Rick Steves' Travel as a Political Act Blog
A traveler's focus evolves from budget tricks to art and culture to gaining a global perspective. With this year-long, three-times-a-week blog, I share how I've grown politically through my travels. These entries come from the fascinating challenge of writing my new book, Travel as a Political Act. For related articles, audio and video clips, and a thriving message board, see ricksteves.com/politicalact.
Iran 101
While English is the second language on many signs, and young, well-educated people routinely spoke English, communication was often challenging. The majority of Iranians are ethnically Persian. Persians are not Arabs, and they don't speak Arabic — they speak Persian (also called Farsi). This Persian/Arab difference is a very important distinction to the people of Iran.

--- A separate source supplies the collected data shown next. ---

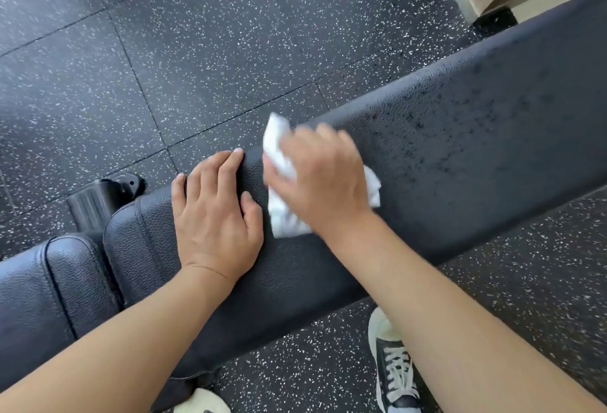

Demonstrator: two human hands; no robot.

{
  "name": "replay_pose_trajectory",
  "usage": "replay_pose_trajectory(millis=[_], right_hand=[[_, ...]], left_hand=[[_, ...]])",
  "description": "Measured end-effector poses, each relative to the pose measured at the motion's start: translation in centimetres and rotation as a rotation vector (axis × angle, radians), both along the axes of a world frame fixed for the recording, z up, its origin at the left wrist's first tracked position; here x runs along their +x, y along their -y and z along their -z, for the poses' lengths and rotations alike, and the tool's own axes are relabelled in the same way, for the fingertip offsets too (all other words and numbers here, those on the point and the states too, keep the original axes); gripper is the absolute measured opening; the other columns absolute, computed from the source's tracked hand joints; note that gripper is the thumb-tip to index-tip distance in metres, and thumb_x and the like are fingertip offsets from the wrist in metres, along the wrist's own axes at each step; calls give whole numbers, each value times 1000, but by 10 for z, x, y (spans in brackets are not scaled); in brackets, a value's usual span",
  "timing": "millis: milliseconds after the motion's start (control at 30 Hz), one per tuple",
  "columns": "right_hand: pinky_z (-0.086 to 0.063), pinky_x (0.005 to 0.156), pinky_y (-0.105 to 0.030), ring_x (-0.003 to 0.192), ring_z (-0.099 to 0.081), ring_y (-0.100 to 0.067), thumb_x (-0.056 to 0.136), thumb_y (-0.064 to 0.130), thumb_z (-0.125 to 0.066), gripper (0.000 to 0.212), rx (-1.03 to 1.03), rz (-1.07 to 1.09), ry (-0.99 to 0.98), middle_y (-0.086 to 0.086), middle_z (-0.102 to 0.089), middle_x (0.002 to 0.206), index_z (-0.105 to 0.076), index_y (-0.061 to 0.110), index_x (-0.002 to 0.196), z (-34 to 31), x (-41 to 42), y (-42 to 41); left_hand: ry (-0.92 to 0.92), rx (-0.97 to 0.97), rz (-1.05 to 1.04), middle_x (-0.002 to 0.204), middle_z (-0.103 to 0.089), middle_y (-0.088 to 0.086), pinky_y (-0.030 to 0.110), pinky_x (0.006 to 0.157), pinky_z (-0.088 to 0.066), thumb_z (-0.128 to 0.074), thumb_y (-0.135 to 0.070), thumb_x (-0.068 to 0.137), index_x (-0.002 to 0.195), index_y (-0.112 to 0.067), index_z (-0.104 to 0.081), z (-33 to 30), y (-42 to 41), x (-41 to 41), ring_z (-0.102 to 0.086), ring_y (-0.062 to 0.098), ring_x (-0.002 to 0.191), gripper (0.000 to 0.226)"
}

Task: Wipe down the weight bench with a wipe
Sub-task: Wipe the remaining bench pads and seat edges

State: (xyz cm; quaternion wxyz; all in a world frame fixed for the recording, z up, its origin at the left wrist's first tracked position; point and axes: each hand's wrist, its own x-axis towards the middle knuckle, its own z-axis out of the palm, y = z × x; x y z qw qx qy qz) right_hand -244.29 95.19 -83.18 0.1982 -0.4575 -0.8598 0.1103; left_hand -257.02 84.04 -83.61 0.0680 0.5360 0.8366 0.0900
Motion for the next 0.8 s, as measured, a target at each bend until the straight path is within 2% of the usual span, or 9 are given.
replay_pose_trajectory(millis=[33, 100, 200, 267, 333, 400, 467, 633, 800], right_hand=[[-37, 63, -45, 70, -50, -30, 96, 41, -58, 34, 31, -54, -6, -4, -55, 73, -73, 12, 106, 1, 16, 25], [-36, 59, -45, 66, -43, -28, 96, 38, -60, 29, 58, -201, -14, -3, -46, 69, -71, 12, 91, 3, 51, 72], [-32, 54, -42, 61, -37, -25, 94, 34, -66, 24, 94, -340, -31, -1, -38, 67, -61, 14, 83, 5, 96, 86], [-28, 54, -41, 59, -37, -25, 96, 33, -61, 22, 203, -230, 73, -1, -34, 68, -65, 12, 95, 6, 109, 54], [-22, 60, -39, 61, -41, -26, 102, 36, -47, 34, 258, -15, 167, -2, -37, 67, -69, 10, 98, 9, 108, 7], [-22, 62, -36, 63, -48, -30, 100, 39, -53, 32, 187, 186, 118, -4, -48, 67, -64, 12, 87, 6, 93, -33], [-27, 63, -37, 69, -54, -31, 95, 42, -60, 30, 96, 273, 79, -5, -57, 72, -66, 13, 91, 1, 63, -50], [-34, 70, -40, 84, -58, -26, 96, 49, -52, 39, -33, 85, 90, 0, -65, 89, -69, 18, 113, -6, -21, -2], [-38, 65, -44, 76, -54, -27, 95, 48, -56, 37, 8, 15, -11, -1, -59, 78, -72, 16, 106, 4, 1, 48]], left_hand=[[3, 3, 1, 149, -50, 3, 53, 123, -23, -42, -34, 92, 151, -21, -44, 1, 0, 0, -45, 29, 137, 61], [4, 15, 1, 149, -50, 3, 52, 123, -22, -42, -34, 92, 151, -21, -44, 2, 1, 0, -45, 29, 137, 61], [2, 38, 8, 148, -50, 3, 51, 123, -21, -41, -34, 93, 151, -20, -44, 4, 1, -1, -45, 29, 135, 59], [2, 41, 10, 148, -49, 3, 50, 123, -20, -41, -35, 93, 150, -20, -44, 4, 1, -1, -45, 29, 135, 59], [-2, 41, 6, 147, -49, 3, 50, 124, -20, -41, -35, 94, 151, -20, -44, 5, 2, -1, -45, 29, 135, 59], [-5, 39, 8, 147, -50, 3, 49, 123, -19, -41, -35, 94, 151, -20, -44, 6, 2, -2, -45, 29, 135, 59], [-1, 39, 8, 146, -50, 3, 49, 123, -19, -41, -34, 93, 150, -20, -44, 5, 1, -1, -45, 30, 134, 59], [26, 32, 2, 148, -51, 4, 51, 123, -20, -40, -34, 95, 150, -20, -45, 2, 1, 0, -44, 30, 136, 57], [31, 37, -1, 149, -51, 3, 52, 122, -24, -40, -36, 98, 151, -23, -44, 5, 4, -1, -44, 28, 137, 54]])
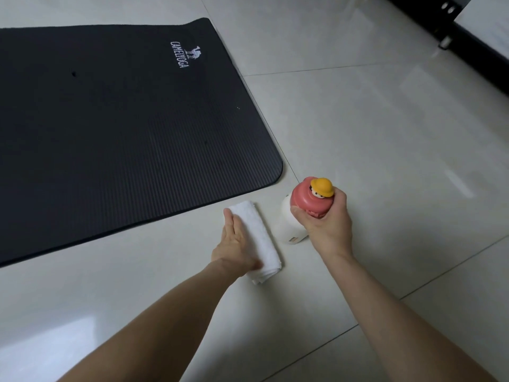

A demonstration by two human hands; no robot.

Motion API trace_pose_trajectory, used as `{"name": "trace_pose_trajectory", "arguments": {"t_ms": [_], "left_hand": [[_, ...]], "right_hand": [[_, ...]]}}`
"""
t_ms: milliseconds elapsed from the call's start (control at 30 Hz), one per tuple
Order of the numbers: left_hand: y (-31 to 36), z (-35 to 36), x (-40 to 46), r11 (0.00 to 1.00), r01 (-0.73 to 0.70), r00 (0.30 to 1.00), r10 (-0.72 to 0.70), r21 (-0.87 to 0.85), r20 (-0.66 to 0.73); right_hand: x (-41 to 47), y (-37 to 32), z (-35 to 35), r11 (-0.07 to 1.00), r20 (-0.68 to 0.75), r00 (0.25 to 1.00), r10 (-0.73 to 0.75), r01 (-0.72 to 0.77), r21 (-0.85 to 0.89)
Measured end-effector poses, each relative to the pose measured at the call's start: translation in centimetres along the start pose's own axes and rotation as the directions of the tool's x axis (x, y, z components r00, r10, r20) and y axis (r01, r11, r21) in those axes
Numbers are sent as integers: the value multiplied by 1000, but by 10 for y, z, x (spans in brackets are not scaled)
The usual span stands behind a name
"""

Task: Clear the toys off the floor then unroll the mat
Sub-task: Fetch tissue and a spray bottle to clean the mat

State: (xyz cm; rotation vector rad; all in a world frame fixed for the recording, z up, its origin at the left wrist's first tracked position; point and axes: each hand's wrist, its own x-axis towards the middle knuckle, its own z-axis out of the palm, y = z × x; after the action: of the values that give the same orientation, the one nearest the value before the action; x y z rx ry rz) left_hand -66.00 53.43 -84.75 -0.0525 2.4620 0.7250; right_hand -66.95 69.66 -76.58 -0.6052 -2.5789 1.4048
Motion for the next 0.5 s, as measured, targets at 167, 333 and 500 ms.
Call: {"name": "trace_pose_trajectory", "arguments": {"t_ms": [167,333,500], "left_hand": [[4,4,8,999,-13,999,12,-35,-31],[3,5,9,994,-44,998,39,-104,-50],[-2,-11,4,964,-46,997,28,-261,-73]], "right_hand": [[-3,-4,8,1000,16,1000,-8,8,-11],[-6,-1,11,1000,5,1000,-6,6,17],[-8,1,9,995,58,998,38,-44,94]]}}
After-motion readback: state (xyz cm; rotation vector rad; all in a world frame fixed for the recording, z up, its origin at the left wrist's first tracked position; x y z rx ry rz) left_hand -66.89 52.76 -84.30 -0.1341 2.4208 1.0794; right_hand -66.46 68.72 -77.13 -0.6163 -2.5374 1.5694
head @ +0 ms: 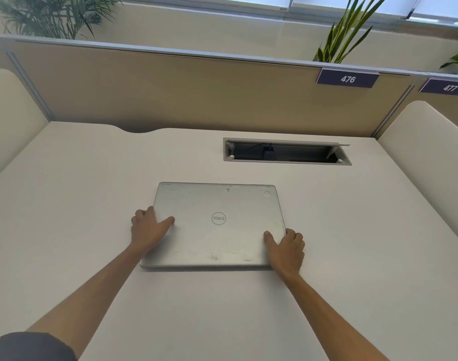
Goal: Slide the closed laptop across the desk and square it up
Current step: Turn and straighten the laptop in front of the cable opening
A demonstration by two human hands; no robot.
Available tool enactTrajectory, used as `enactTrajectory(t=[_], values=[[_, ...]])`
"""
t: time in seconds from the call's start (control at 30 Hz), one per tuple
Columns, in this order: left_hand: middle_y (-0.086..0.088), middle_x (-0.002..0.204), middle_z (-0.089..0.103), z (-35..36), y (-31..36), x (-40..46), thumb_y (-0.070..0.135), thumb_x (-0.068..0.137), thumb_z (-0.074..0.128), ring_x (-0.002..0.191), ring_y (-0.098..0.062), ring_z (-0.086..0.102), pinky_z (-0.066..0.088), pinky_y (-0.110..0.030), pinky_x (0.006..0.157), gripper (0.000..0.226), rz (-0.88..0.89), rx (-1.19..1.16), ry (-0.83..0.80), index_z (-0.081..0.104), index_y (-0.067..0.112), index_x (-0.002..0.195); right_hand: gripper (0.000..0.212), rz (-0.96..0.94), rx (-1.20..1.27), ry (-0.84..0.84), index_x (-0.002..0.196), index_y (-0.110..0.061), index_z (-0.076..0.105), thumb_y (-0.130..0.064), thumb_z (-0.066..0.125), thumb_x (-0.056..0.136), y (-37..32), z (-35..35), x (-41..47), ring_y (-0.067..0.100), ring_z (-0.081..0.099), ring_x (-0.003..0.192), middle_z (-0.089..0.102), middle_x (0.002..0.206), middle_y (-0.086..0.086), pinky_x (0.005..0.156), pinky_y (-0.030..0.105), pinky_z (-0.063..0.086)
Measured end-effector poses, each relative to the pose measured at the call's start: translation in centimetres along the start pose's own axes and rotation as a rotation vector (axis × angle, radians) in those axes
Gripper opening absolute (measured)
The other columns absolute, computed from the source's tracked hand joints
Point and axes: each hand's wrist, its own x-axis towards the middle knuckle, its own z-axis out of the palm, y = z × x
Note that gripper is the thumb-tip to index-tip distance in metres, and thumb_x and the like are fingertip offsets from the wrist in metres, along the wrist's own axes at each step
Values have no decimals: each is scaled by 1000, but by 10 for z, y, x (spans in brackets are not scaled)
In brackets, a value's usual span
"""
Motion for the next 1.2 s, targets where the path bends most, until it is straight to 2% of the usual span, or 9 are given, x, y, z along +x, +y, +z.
enactTrajectory(t=[0.07, 0.2, 0.33, 0.43, 0.57, 0.7, 0.8, 0.97, 1.2], values=[[-15, 130, 40, 2, -13, -8, 53, 64, 50, 125, -33, 34, 33, -43, 95, 74, 70, 69, 14, 46, 9, 123, 69, -79, 4, -1, 140, -5, 42, -51, 56, 91, 10, -1, -3, 29, 42, 125, 46, 134, 11, 102, 40, 38], [-10, 125, 42, 1, -33, -26, 59, 62, 52, 120, -30, 36, 33, -38, 89, 72, 106, 122, 15, 50, 12, 116, 81, -222, 118, -40, 145, -11, 37, -60, 61, 85, 29, -8, -9, 22, 40, 130, 45, 138, 5, 104, 35, 37], [-4, 124, 40, -5, -49, -46, 74, 51, 46, 120, -27, 34, 30, -35, 97, 95, 157, 80, 8, 50, 15, 126, 101, -328, 89, -110, 149, -22, 29, -80, 57, 70, 44, -16, -14, 12, 33, 137, 35, 147, -9, 108, 30, 25], [1, 125, 39, -6, -59, -57, 77, 50, 52, 122, -24, 31, 29, -34, 103, 105, 219, 19, 7, 43, 20, 138, 113, -409, 60, -137, 150, -28, 23, -88, 58, 60, 52, -19, -15, 6, 29, 139, 31, 149, -14, 110, 26, 20], [10, 124, 33, -4, -75, -68, 77, 47, 70, 126, -17, 27, 31, -32, 104, 114, 294, -40, -4, 34, 30, 144, 126, -433, 80, -143, 152, -24, 23, -88, 66, 52, 58, -21, -15, 9, 31, 142, 32, 155, -10, 116, 31, 25], [13, 123, 35, -1, -80, -69, 76, 45, 74, 125, -15, 30, 33, -30, 99, 116, 321, -25, 34, 34, 33, 145, 128, -446, 129, -144, 149, -23, 33, -82, 77, 45, 57, -26, -14, 9, 43, 135, 44, 149, -11, 113, 33, 37], [17, 119, 36, 2, -81, -68, 74, 45, 74, 121, -15, 34, 35, -30, 93, 111, 324, -20, 77, 37, 35, 142, 123, -420, 183, -141, 144, -28, 39, -79, 81, 40, 55, -27, -16, 2, 50, 124, 51, 138, -22, 104, 27, 43], [21, 117, 35, 4, -83, -67, 77, 45, 72, 117, -11, 33, 36, -30, 88, 108, 320, 2, 97, 36, 41, 140, 120, -401, 205, -136, 142, -35, 39, -78, 82, 39, 53, -28, -19, -11, 47, 115, 46, 128, -40, 97, 20, 41], [19, 120, 36, 4, -80, -67, 79, 46, 68, 120, -13, 33, 35, -30, 89, 112, 300, 26, 99, 35, 36, 144, 124, -389, 182, -136, 147, -30, 37, -79, 80, 41, 52, -27, -20, 2, 49, 126, 52, 142, -19, 104, 25, 42]])
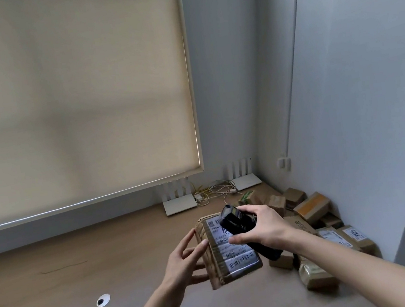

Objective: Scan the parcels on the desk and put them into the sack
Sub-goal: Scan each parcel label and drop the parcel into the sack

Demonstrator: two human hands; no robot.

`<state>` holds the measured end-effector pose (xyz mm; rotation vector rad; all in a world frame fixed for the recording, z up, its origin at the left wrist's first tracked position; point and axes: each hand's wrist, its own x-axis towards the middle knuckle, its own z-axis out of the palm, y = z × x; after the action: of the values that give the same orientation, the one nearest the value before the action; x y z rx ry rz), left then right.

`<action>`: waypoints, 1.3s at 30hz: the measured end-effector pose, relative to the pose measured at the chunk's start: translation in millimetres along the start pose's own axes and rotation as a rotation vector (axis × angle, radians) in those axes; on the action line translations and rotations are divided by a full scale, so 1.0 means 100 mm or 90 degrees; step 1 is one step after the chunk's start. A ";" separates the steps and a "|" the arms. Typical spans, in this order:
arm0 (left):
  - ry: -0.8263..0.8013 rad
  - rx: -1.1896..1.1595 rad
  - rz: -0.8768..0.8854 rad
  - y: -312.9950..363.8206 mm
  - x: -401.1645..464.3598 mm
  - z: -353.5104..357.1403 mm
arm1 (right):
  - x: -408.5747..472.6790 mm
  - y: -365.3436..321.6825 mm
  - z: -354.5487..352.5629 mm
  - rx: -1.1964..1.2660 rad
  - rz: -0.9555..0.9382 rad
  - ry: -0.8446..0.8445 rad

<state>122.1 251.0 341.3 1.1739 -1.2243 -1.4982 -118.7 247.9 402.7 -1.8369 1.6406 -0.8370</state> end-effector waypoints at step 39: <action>0.418 0.130 0.162 0.21 -0.54 -0.34 | -0.20 -0.51 0.15 -0.413 -0.088 -0.110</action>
<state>167.2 293.4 366.7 1.4298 -1.0243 -0.7165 -74.9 273.2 428.7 -2.3940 1.8170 -0.1794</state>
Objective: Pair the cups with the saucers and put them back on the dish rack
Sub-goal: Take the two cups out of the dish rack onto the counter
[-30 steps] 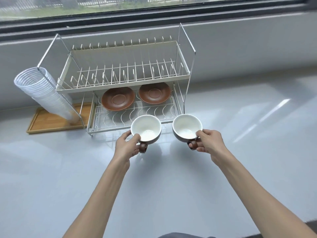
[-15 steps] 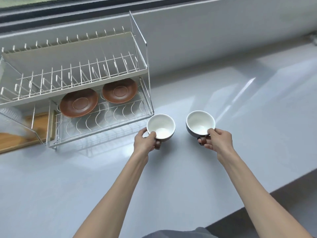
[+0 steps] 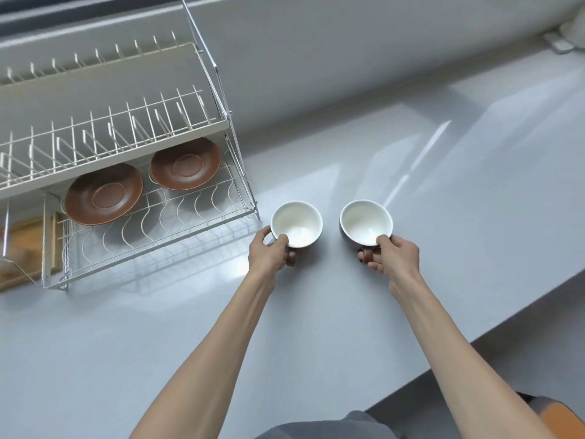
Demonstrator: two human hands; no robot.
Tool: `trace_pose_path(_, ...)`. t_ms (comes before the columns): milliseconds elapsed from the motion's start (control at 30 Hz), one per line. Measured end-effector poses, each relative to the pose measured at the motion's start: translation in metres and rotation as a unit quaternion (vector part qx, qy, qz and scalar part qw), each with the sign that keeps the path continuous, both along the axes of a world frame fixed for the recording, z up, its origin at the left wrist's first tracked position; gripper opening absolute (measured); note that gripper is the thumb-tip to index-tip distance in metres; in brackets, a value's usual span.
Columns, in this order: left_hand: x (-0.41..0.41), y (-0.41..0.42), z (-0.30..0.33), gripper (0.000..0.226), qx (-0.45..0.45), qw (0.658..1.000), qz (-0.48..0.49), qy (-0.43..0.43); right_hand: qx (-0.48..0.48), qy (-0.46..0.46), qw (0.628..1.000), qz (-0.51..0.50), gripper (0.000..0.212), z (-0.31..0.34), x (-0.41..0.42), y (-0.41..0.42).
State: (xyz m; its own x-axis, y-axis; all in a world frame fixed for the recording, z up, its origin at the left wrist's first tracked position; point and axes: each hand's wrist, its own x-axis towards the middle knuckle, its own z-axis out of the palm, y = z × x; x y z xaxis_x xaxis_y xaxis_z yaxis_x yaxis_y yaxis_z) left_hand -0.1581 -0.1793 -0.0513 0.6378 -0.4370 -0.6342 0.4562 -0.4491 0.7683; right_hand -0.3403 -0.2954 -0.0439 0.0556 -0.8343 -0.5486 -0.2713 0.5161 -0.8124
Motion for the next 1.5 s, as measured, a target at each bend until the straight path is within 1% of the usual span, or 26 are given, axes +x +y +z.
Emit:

I heard over and over again, “We are not Arabs!”
The squiggly local script looked like Arabic to me, but I learned that, like the language, it's Farsi. The numbers, however, are the same as those used in the Arab world. Thankfully, when I needed it, I found that they also use the same numbers we do.
People in Iran need to keep track of three different calendars: Persian (for local affairs), Islamic (for religious affairs), and Western (for dealing with the outside world). What's the year? It depends: After the great Persian empire — some 2,500 years ago; after Muhammad — about 1,390 years ago; or after Christ — two thousand and some years ago.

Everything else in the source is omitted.